This is a cache layer above the google-ruby-api-client gem.
gcs_service_cacher.rb
class GcsServiceCacher
SIXTY_MINUTES = 60 * 60
def initialize(service, redis_pool)
@service = service
@redis_pool = redis_pool # This is a ConnectionPool
end
def method_missing(method, *args)
if @service.respond_to?(method)
@service.send(method, *args)
else
super
end
end
def insert_object(bucket, name:, upload_source:, cache: false)
if cache
@redis_pool.with do |redis|
redis.setex("photo-cache:#{name}:binary", SIXTY_MINUTES, upload_source.read)
end
upload_source.rewind
end
@service.insert_object(bucket, name: name, upload_source: upload_source)
end
def get_object(bucket, path, download_dest:, cache: false)
if cache
data = @redis_pool.with do |redis|
redis.get("photo-cache:#{path}:binary")
end
return StringIO.new(data) unless data.nil?
end
body = @service.get_object(bucket, path, download_dest: download_dest)
body.rewind
if cache
@redis_pool.with do |redis|
redis.setex("photo-cache:#{path}:binary", SIXTY_MINUTES, body.read)
end
body.rewind
end
body
end
end
This is a pretty simple class.

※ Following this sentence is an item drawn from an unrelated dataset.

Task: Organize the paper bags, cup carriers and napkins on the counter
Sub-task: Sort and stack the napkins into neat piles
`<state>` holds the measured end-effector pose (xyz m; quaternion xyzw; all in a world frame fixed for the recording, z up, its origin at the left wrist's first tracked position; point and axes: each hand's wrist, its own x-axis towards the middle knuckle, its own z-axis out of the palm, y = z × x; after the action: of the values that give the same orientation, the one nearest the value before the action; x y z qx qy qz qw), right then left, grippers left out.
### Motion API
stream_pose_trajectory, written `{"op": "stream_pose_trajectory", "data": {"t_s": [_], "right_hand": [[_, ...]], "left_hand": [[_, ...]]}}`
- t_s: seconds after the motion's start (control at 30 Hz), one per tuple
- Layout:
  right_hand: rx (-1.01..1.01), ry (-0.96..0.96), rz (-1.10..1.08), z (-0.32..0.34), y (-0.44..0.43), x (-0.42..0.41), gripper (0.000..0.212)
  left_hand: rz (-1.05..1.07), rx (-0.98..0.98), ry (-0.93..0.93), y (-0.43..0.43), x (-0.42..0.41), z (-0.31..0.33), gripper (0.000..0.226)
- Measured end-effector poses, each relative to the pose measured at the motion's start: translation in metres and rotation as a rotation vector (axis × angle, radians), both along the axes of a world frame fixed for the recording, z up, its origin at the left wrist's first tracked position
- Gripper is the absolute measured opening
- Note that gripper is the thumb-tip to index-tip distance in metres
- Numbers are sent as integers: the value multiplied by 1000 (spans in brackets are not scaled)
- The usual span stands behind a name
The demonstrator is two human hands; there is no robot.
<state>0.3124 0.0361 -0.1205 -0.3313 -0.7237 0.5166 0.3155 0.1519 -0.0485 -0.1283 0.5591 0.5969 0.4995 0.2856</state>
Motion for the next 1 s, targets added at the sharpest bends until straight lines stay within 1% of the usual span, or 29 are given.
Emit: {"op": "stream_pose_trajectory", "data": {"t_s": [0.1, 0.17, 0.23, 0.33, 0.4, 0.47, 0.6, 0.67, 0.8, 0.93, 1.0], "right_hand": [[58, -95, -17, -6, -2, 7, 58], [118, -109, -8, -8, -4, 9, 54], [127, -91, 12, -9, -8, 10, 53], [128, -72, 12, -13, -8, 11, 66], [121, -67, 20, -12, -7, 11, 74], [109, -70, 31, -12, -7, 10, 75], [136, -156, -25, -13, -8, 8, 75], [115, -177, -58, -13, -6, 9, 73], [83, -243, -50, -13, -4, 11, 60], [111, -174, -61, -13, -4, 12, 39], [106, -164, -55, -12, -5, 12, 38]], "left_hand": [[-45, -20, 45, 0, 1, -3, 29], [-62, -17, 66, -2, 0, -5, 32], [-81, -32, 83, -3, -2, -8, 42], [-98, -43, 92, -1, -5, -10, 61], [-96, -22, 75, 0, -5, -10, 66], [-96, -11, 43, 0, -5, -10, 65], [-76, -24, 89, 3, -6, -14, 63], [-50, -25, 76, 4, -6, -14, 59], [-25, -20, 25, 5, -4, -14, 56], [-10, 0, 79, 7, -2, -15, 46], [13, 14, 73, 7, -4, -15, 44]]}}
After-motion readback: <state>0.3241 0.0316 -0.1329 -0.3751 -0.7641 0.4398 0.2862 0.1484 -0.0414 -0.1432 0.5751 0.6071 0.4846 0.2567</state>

The two important methods are #insert_object
and #get_obejct
, everything else is delegated down to the actual service class via #method_missing
. The redis_pool
object is a ConnectionPool instance loaded with Redis.
The #insert_method
class just sets the upload_source
binary data to a redis key and delegates down. I have photos expire after 60 minutes to not clog up redis with old photos.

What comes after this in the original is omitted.